Com experiência de facto, podemos afirmar que o insucesso na relação profissional de saúde/doente é o problema mais comum no contexto dos cuidados de saúde. Neste momento, ressalta uma questão importante: por que motivo a relação profissional de saúde/ doente falha tantas vezes? Talvez seja porque conhecer compreendendo o outro é uma descoberta morosa que põe à prova a nossa capacidade de investimento no outro e que nos confronta muitas vezes com os nossos limites.
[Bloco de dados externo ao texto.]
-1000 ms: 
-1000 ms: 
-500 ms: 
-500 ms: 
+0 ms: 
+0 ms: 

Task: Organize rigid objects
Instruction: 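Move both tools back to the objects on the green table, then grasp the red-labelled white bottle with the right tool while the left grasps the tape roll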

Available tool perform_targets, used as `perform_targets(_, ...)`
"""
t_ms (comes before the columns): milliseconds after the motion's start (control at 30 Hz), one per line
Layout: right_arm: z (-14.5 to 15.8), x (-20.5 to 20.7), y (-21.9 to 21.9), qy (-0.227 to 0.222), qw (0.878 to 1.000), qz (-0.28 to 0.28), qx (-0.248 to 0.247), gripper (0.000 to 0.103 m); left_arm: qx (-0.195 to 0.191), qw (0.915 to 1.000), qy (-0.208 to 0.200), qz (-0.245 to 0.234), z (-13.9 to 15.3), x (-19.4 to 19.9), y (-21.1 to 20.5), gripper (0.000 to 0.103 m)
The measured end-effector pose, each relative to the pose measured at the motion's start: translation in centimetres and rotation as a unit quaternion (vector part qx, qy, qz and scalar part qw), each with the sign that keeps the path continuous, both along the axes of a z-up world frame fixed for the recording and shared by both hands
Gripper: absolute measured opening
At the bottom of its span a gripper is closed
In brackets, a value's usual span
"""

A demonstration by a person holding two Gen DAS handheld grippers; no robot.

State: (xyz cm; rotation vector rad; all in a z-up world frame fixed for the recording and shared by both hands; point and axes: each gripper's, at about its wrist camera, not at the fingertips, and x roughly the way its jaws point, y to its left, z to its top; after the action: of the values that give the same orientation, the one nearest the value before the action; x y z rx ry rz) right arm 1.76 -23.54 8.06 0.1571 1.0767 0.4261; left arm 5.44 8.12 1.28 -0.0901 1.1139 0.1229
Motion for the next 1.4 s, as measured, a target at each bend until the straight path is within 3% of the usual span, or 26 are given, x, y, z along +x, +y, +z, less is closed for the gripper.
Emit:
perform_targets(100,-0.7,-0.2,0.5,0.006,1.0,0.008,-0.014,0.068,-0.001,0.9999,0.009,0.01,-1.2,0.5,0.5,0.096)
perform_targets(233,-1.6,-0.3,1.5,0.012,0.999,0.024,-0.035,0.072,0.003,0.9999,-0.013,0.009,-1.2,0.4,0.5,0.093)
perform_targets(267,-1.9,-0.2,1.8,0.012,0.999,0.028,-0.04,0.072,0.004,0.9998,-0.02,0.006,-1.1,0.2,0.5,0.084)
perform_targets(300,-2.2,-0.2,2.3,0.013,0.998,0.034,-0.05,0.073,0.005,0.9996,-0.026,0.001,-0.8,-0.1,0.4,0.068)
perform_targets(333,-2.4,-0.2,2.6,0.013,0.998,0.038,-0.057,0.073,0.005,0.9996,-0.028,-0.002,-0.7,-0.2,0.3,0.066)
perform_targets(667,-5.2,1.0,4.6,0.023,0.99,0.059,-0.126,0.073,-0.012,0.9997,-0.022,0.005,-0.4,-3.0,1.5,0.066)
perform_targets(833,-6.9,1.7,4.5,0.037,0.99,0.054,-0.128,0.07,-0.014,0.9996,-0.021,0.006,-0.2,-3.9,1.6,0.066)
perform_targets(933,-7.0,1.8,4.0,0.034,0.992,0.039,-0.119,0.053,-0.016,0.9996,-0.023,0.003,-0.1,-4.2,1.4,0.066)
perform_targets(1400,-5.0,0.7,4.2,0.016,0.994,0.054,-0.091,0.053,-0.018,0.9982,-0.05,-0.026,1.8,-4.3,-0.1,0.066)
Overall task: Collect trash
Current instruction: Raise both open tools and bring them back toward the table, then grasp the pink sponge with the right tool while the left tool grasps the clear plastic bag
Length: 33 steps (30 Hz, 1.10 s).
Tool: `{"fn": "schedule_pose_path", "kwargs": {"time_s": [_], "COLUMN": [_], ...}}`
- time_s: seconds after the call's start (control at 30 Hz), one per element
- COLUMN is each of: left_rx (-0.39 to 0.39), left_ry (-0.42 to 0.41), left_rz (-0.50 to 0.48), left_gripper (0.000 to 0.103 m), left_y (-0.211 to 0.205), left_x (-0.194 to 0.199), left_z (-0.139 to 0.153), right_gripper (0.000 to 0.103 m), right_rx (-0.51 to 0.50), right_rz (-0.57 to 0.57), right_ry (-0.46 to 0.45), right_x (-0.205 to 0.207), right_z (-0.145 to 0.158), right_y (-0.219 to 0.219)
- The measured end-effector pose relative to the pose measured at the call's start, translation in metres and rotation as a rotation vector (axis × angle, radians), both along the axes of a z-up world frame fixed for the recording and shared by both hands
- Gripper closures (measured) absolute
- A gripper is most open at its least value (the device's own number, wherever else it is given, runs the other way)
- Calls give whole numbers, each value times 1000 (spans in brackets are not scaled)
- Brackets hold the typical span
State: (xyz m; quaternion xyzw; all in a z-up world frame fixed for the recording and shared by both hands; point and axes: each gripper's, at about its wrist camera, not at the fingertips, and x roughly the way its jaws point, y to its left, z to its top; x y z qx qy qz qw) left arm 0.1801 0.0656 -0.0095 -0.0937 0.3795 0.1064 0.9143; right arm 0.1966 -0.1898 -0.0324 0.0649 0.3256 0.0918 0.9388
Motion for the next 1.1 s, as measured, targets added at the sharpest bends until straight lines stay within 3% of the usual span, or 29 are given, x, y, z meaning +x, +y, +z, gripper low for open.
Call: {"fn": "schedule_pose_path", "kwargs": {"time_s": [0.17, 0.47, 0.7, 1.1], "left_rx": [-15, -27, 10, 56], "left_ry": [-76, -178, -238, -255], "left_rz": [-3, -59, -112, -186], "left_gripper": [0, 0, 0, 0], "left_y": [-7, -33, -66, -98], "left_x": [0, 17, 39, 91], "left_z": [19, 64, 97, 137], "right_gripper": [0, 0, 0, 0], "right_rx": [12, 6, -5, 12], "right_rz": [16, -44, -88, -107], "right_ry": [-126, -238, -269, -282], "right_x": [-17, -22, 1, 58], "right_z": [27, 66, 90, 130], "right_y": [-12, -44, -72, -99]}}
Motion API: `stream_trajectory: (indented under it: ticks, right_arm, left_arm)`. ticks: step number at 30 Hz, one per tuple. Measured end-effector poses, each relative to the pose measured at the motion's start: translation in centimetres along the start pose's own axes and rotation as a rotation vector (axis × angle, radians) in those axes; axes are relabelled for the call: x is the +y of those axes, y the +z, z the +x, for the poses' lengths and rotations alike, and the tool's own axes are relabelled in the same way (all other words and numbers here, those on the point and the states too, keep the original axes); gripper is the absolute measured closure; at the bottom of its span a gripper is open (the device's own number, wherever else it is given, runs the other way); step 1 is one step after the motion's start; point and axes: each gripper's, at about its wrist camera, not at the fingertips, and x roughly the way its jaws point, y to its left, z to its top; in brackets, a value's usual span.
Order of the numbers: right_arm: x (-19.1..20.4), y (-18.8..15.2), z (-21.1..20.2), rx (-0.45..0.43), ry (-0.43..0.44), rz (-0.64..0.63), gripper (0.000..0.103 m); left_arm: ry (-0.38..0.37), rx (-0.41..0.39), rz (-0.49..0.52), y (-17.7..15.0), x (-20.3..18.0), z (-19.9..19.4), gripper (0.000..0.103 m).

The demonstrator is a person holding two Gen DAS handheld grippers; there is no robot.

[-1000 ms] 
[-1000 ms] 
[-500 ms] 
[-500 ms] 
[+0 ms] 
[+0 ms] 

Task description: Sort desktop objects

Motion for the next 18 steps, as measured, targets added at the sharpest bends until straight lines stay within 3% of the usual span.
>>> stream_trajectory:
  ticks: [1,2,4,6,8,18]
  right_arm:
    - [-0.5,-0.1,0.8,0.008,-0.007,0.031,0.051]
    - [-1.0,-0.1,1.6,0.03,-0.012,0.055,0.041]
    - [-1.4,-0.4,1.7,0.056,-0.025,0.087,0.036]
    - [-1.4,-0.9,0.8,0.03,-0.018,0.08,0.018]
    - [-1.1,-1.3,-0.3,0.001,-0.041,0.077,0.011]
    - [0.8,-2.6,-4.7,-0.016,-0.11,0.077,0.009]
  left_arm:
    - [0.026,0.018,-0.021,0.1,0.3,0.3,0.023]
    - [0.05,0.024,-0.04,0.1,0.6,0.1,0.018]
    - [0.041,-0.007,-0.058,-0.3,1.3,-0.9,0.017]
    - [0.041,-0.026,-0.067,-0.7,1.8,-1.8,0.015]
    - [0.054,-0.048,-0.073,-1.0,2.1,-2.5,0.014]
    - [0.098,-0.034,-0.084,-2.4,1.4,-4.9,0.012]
Efectivamente, se queremos ajudar profissionalmente o outro que está diante de nós, é necessário colocarmos um pouco de lado todas as teorias e preconceitos e colocarmos no centro da nossa atenção a sua vida vivida — a sua história.

Neste sentido, o profissional de saúde tem que se mostrar presente aos seus doentes, ou seja, tem que demonstrar: Disponibilidade, escuta, respeito, autenticidade, consideração, aceitação, confiança e compreensão empática. Só assim é possível estabelecer uma relação que ajude o doente, porque permite ao profissional de saúde tomar consciência das emoções, sentimentos e comportamentos do doente.

É de salientar que as formas de comunicação, neste campo, têm uma função muito importante, uma vez que é através da comunicação verbal e não verbal que a pessoa vai crescendo num espaço cultural, espiritual, próprio e historicamente determinado.